8 mL of 2.5 M phosphoric acid is neutralized with 500 mL of potassium hydroxide. What is the concentration of the base?
H3PO4 + 3KOH ==> K3PO4 + 3H2O
mols H3PO4 = M x L = 2.5 x 0.008 = ?
mols KOH = 3x that.
M KOH = moles KOH/L KOH.
To find the concentration of the base (potassium hydroxide), we can use the concept of stoichiometry and the balanced chemical equation of the neutralization reaction between phosphoric acid (H₃PO₄) and potassium hydroxide (KOH). The balanced equation for this reaction is:
H₃PO₄ + 3 KOH → K₃PO₄ + 3 H₂O
From the balanced equation, we can see that one mole of phosphoric acid reacts with three moles of potassium hydroxide. Thus, the moles of phosphoric acid can be determined by multiplying the volume (in liters) of the acid by its concentration (in moles per liter):
moles of H₃PO₄ = volume of H₃PO₄ (in liters) × concentration of H₃PO₄ (in moles per liter)

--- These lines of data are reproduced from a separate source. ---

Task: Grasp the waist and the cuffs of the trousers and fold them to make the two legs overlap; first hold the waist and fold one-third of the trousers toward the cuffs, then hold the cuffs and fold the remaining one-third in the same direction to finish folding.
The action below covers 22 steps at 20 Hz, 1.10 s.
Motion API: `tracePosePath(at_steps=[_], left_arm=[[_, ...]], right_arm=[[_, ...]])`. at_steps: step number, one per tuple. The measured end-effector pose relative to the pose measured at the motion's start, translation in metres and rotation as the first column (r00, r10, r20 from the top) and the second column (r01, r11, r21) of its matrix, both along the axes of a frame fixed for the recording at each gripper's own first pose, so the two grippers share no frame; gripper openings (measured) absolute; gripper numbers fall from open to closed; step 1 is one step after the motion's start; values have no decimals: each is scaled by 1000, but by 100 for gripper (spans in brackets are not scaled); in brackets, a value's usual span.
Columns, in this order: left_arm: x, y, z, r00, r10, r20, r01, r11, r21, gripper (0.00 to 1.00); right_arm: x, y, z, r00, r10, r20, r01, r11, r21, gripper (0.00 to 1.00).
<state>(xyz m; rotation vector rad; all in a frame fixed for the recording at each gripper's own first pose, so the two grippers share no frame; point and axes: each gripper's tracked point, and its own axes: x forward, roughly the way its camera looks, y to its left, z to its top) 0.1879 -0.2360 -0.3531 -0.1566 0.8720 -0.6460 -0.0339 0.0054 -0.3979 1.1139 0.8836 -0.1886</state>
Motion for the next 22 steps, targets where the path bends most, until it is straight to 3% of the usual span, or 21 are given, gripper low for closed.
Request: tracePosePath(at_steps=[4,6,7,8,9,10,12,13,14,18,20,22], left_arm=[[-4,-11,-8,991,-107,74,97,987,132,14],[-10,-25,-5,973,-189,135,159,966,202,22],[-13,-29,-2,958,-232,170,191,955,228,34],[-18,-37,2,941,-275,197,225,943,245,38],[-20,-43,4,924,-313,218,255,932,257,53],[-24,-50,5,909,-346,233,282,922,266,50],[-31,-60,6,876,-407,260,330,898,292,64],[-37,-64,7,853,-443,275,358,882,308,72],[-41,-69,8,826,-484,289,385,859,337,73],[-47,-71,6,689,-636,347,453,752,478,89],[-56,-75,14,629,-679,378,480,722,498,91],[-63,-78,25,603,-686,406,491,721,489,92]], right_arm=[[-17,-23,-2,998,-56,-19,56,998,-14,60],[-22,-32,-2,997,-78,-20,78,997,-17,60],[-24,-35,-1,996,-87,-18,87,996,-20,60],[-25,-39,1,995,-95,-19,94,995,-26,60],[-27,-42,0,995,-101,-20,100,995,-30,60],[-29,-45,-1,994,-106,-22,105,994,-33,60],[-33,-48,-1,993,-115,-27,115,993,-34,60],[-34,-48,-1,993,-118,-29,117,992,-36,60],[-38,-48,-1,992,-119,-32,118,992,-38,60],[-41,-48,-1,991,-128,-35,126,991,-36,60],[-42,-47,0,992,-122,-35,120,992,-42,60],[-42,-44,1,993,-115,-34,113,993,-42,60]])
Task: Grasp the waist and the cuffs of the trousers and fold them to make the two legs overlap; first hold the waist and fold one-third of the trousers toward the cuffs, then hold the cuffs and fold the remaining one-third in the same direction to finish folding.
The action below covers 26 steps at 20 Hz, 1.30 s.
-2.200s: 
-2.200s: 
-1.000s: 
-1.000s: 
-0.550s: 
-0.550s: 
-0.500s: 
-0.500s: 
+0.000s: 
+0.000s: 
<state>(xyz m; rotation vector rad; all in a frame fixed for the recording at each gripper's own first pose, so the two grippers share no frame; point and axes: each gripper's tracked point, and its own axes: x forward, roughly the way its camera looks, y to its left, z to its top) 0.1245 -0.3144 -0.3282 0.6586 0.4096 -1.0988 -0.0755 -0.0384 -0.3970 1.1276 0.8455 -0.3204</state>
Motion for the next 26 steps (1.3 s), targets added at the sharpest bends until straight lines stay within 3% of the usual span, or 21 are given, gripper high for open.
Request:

Substituting the given values into the equation:
moles of H₃PO₄ = 8 mL ÷ 1000 (to convert to liters) × 2.5 M = 0.02 moles
Since the reaction is 1:3 (mole ratio) between H₃PO₄ and KOH, the moles of potassium hydroxide can be determined:
moles of KOH = 3 × moles of H₃PO₄ = 3 × 0.02 = 0.06 moles
Now, we can calculate the concentration of the base (KOH) by dividing the moles of KOH by the volume of the base:
concentration of KOH = moles of KOH ÷ volume of KOH (in liters)
However, we need to convert the volume of the base (given in milliliters) to liters:
volume of KOH = 500 mL ÷ 1000 (to convert to liters) = 0.5 L
Finally, substituting the values into the equation:
concentration of KOH = 0.06 moles ÷ 0.5 L = 0.12 M
Therefore, the concentration of the base (potassium hydroxide) is 0.12 M.